▸ Task statement: Output the data that follows exactly, line for line.

▸ Dataset extract:
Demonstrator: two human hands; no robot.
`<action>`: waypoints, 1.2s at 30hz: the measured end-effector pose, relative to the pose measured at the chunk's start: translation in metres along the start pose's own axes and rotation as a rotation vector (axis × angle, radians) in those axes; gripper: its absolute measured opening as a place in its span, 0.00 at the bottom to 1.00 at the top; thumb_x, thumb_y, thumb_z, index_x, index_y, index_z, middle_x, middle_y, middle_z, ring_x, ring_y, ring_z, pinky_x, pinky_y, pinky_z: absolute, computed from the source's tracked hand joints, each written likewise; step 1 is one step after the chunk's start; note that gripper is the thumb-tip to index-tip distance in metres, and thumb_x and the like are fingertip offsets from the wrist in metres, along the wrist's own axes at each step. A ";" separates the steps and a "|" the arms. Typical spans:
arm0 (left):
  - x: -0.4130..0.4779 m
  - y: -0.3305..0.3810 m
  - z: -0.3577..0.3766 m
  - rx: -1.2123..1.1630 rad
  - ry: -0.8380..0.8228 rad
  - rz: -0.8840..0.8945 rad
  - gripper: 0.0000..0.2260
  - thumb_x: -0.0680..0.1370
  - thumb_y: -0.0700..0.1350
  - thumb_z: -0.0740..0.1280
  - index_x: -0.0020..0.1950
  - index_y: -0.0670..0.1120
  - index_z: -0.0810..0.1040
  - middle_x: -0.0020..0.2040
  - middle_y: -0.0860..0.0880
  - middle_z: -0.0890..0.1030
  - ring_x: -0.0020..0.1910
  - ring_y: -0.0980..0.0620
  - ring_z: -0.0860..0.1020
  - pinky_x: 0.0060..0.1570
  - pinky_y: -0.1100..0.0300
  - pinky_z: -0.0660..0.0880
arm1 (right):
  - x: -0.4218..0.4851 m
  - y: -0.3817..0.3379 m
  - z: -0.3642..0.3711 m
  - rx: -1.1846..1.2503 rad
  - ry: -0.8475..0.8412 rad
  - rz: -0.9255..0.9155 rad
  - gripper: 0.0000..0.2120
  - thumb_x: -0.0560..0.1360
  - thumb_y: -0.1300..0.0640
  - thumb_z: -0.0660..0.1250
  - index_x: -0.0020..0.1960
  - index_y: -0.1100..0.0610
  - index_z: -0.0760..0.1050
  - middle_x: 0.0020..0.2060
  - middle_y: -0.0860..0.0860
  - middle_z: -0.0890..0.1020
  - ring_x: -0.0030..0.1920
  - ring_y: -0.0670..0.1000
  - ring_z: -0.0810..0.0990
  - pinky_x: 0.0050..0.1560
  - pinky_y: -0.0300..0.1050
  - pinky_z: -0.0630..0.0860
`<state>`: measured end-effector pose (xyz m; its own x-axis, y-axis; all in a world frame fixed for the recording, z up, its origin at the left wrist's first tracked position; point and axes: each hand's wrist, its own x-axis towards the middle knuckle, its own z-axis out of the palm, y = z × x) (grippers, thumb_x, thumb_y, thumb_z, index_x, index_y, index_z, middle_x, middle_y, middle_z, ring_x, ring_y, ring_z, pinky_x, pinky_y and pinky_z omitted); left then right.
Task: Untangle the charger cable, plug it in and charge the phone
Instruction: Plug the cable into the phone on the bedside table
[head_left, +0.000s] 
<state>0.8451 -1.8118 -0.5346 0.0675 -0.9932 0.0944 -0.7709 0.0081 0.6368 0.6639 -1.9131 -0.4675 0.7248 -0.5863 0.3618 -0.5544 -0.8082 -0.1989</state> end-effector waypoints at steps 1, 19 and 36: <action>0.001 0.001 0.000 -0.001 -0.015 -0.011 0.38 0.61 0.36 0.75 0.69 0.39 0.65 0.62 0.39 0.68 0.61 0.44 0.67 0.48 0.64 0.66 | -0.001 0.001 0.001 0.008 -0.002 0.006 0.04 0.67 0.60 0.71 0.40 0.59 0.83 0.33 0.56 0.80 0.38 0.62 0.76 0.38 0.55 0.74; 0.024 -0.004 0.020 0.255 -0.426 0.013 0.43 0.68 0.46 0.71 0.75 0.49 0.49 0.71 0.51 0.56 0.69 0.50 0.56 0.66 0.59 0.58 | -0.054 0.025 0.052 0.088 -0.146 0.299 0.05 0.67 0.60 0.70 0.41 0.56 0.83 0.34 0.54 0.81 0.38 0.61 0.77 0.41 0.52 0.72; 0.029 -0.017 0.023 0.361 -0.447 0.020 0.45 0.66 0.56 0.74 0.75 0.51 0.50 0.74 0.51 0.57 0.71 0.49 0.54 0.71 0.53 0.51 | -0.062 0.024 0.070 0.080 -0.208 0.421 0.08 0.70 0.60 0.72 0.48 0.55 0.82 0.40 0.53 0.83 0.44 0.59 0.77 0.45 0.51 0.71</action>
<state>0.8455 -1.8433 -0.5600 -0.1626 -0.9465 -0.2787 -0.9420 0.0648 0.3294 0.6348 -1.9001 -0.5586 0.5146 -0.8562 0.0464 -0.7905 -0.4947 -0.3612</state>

▸ Answer section:
Demonstrator: two human hands; no robot.
`<action>`: waypoints, 1.2s at 30hz: the measured end-effector pose, relative to the pose measured at the chunk's start: translation in metres along the start pose's own axes and rotation as a rotation vector (axis × angle, radians) in those axes; gripper: its absolute measured opening as a place in its span, 0.00 at the bottom to 1.00 at the top; thumb_x, thumb_y, thumb_z, index_x, index_y, index_z, middle_x, middle_y, middle_z, ring_x, ring_y, ring_z, pinky_x, pinky_y, pinky_z: absolute, computed from the source's tracked hand joints, each written likewise; step 1 is one step after the chunk's start; note that gripper is the thumb-tip to index-tip distance in metres, and thumb_x and the like are fingertip offsets from the wrist in metres, along the wrist's own axes at each step. A ";" separates the steps and a "|" the arms. Typical spans:
arm0 (left):
  - x: -0.4130..0.4779 m
  - y: -0.3305..0.3810 m
  - z: -0.3577..0.3766 m
  - rx: -1.2123..1.1630 rad
  - ry: -0.8380..0.8228 rad
  - rz: -0.8840..0.8945 rad
  - gripper: 0.0000..0.2260
  - thumb_x: -0.0680..0.1370
  - thumb_y: -0.0700..0.1350
  - thumb_z: -0.0740..0.1280
  - index_x: -0.0020..0.1950
  - index_y: -0.0670..0.1120
  - index_z: -0.0810..0.1040
  - middle_x: -0.0020..0.2040
  - middle_y: -0.0860..0.0880
  - middle_z: -0.0890..0.1030
  - ring_x: -0.0020..0.1910
  - ring_y: -0.0980..0.0620
  - ring_z: -0.0860..0.1020
  - pinky_x: 0.0060..0.1570
  - pinky_y: -0.1100..0.0300
  - pinky_z: -0.0660..0.0880
arm1 (right):
  - x: -0.4218..0.4851 m
  - y: -0.3817..0.3379 m
  - z: -0.3642..0.3711 m
  - rx: -1.1846..1.2503 rad
  - ry: -0.8475..0.8412 rad
  - rz: -0.9255..0.9155 rad
  - gripper: 0.0000..0.2120
  - thumb_x: -0.0560..0.1360
  - thumb_y: -0.1300..0.0640
  - thumb_z: -0.0660..0.1250
  - index_x: -0.0020..0.1960
  - index_y: -0.1100..0.0610
  - index_z: -0.0760..0.1050
  - middle_x: 0.0020..0.2060
  - middle_y: -0.0860..0.0860
  - middle_z: -0.0890..0.1020
  - ring_x: -0.0030..0.1920
  - ring_y: -0.0670..0.1000
  - ring_z: -0.0810..0.0990
  - pinky_x: 0.0050..0.1560
  - pinky_y: -0.0300..0.1050
  - pinky_z: -0.0630..0.0860
`<state>`: measured end-effector pose (xyz m; its own x-axis, y-axis; all in a world frame fixed for the recording, z up, its origin at the left wrist's first tracked position; point and axes: each hand's wrist, its own x-axis towards the middle knuckle, its own z-axis out of the palm, y = z × x) (grippers, thumb_x, thumb_y, thumb_z, index_x, index_y, index_z, middle_x, middle_y, middle_z, ring_x, ring_y, ring_z, pinky_x, pinky_y and pinky_z omitted); left then right.
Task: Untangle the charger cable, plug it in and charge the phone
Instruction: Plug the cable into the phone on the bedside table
[head_left, +0.000s] 
<state>0.8451 -1.8118 -0.5346 0.0675 -0.9932 0.0944 -0.7709 0.0081 0.6368 0.6639 -1.9131 -0.4675 0.7248 -0.5863 0.3618 -0.5544 -0.8082 -0.1989</state> end-effector waypoints at steps 1, 19 and 36: <action>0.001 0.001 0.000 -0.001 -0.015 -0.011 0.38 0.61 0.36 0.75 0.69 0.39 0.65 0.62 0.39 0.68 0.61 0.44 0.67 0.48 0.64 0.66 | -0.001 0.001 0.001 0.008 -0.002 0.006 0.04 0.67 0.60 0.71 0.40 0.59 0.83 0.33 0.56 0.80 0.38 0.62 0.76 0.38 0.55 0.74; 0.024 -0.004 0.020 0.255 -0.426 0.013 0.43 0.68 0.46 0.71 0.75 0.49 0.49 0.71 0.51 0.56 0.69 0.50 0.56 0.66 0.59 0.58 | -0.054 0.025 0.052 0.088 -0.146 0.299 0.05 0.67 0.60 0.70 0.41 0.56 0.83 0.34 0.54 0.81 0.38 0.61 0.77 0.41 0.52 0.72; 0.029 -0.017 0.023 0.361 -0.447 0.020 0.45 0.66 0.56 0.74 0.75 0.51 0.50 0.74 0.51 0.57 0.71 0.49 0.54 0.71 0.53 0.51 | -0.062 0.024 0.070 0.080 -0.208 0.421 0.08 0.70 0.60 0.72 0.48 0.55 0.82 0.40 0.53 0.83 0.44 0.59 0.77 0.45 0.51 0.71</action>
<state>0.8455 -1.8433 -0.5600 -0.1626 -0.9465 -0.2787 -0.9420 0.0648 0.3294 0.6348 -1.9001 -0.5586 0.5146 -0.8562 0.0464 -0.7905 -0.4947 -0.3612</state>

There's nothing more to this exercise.